Similarly, I’ve found that since ditching the smartphone, I no longer compare myself to others constantly. It’s natural for us to compare ourselves to others, especially for those of us who are competitive. But when we see other people on social media, we are only seeing the best parts of people’s lives. We don’t see the thousands of hours that went into working for the beautiful house, we just see the gorgeous (staged) photos of the house. We also don’t know what someone’s upbringing or background was like. Maybe that person grew up rich, which is why they’re 21 and can afford that sports car. Another important point is that social media is global, and life can be extremely different in different parts of the world. For all of these reasons, the constant comparison can only be detrimental to our happiness. Instead of trying to chase what others have, consider what YOU actually want in life, and go after it. This will make you so much happier than chasing the dreams of others. A number of studies have examined the correlation between social media and mental health, and while correlation doesn’t equal causation, there is definitely some sort of link between the two.
Another positive to getting rid of my smartphone has been that I’ve been calling people to communicate instead of communicating via SMS or email. Though not as good as talking face-to-face, I’ve found that having conversations with someone is so much better than communicating by writing. So much of how we communicate cannot be captured in text. Verbal cues and sarcasm can’t be articulated as easily in text versus verbal communication. I’ve found so much more enjoyment in life by actually picking up the phone and calling a friend I haven’t seen in a while instead of sending them Facebook messages, and by improving my social circle.
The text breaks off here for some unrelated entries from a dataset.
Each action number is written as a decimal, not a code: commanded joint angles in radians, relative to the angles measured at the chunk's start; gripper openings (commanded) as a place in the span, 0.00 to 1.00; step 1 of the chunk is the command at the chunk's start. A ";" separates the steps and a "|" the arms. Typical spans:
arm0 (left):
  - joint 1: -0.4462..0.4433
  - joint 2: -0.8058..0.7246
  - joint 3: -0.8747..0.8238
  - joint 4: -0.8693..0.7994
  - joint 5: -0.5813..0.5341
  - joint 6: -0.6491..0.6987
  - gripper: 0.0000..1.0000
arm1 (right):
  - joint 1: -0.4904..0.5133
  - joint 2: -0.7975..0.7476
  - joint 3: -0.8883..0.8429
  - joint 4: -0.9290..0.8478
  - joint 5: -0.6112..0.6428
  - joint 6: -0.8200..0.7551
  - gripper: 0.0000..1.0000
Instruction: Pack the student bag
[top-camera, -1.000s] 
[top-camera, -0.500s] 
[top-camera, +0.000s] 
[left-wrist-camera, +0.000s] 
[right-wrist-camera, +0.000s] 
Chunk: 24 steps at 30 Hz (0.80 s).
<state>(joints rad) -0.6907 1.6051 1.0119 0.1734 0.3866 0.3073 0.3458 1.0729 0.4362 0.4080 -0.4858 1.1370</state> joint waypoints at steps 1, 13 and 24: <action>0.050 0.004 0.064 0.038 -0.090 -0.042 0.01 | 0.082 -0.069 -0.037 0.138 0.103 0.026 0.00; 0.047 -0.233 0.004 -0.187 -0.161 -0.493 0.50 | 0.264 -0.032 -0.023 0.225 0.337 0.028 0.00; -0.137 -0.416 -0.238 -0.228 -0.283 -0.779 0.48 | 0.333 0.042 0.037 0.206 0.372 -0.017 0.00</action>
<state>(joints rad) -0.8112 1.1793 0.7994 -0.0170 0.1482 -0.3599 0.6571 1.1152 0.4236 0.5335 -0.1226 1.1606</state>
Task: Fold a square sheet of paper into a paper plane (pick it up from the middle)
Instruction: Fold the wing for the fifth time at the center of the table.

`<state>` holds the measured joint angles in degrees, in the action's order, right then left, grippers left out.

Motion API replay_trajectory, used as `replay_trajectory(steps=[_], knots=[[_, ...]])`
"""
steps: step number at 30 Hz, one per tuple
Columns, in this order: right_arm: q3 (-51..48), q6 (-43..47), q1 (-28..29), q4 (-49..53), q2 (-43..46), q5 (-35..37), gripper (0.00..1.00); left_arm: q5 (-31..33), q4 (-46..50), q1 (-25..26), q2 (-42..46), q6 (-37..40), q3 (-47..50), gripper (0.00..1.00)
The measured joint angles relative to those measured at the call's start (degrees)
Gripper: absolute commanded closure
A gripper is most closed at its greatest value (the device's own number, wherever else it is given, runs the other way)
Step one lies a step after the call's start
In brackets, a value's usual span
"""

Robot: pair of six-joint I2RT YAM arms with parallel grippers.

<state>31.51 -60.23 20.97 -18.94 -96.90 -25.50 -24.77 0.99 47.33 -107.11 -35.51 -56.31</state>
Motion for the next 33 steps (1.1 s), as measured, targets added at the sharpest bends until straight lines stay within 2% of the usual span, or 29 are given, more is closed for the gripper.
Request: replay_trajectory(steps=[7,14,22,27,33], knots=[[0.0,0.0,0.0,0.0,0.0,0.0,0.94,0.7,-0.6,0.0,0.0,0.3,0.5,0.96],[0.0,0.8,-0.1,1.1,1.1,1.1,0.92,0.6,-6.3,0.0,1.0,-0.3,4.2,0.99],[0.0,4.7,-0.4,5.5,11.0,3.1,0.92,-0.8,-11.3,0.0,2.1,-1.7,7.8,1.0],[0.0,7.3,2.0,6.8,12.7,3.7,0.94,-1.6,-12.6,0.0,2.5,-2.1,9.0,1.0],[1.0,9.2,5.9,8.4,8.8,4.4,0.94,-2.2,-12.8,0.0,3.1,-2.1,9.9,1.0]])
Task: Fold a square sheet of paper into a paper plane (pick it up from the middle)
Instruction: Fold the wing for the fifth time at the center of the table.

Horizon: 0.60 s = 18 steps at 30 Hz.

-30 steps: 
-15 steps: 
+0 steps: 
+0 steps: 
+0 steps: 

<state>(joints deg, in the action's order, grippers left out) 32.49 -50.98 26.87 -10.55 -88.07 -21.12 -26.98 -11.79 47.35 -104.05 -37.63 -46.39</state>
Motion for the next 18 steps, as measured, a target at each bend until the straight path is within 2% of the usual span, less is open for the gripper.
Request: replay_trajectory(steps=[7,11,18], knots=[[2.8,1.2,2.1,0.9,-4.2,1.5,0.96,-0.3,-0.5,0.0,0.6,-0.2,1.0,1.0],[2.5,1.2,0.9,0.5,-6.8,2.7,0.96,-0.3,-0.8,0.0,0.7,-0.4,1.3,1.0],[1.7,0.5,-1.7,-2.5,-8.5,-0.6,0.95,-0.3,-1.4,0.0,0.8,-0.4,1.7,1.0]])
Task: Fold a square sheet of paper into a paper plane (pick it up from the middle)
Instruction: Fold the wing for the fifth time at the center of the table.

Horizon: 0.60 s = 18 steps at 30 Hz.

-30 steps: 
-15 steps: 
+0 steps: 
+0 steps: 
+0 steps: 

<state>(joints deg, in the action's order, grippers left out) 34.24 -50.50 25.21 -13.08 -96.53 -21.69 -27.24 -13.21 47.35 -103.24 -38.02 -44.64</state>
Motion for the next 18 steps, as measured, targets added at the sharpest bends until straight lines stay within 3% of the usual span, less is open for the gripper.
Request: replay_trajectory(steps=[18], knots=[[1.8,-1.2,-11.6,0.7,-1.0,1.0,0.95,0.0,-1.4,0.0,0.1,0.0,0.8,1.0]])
I’m improving my life.
So maybe I’ve sold you on getting rid of the smartphone and living the tenets of digital minimalism. But before you dive in headfirst, let’s check the water depth. Extremism is never sustainable. If you throw your smartphone out the window and vow to disassociate from all technological-based communication, either your life will take a major hit, and/or, you will be buying a new smartphone a month from now. So how do we transition to a life of greater fulfilment, and less reliance on technology?
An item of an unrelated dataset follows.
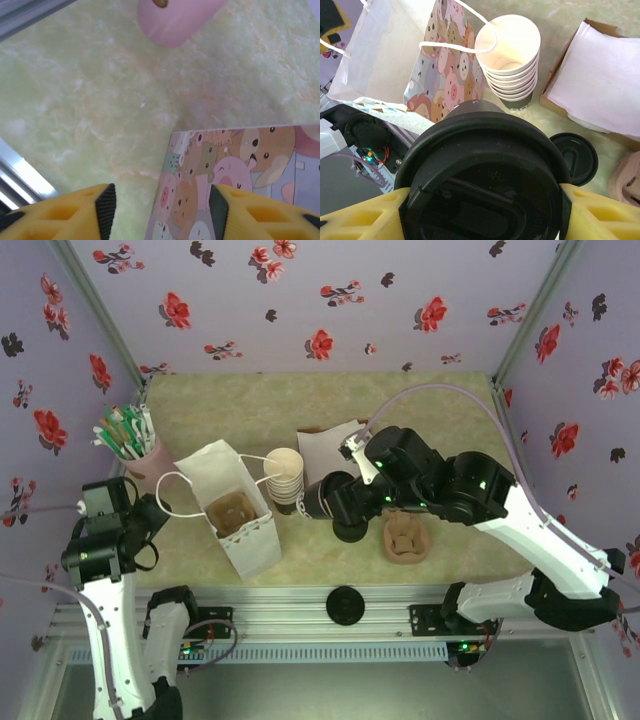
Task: Pack the takeout coffee
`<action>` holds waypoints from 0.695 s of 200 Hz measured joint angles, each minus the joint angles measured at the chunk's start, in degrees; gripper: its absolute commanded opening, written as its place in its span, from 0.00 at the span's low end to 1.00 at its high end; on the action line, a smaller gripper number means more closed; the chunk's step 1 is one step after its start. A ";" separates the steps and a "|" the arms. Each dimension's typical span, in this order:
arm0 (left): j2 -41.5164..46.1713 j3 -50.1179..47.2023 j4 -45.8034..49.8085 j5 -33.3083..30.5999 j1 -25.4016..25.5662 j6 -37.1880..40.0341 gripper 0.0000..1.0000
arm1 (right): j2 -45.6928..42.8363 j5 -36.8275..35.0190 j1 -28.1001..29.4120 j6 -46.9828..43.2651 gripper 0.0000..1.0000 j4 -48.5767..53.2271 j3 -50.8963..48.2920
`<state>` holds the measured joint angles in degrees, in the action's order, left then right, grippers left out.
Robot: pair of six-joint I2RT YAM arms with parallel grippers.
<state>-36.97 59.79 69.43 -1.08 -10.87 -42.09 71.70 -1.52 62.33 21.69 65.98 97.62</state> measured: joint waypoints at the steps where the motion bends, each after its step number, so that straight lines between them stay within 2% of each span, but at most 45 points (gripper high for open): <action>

For starters, you can use technology sparingly, and with intentionality, something I’ve spoken about in past vlogs and blogs. Make a list of all your applications and devices, and only keep the ones which ADD value to your life. A calendar app might actually add value to your life. On the other hand, an app like Instagram is most likely not going to add anything to your life (unless of course you run your business on that platform). If you’ve already pared down your apps, and you feel like you’re ready to ditch the smartphone entirely, getting a punkt device might be a realistic alternative as these devices allow you to make phone calls and hotspot a laptop for checking emails during work hours.
One thing to remember is that the whole point of digital minimalism is to add value to your life. There’s no trophy for being the most stoic person and using zero technology. We want to make our tech use efficient and minimal, so that we have time for the things we love, be it family, hobbies, friends, etc.
Go make your list of technology, evaluate your technology uses, and go from there. And remember this (like life) is a process, and there may be bumps along the way, but as long as you are putting in effort, and being mindful, you can always improve your happiness.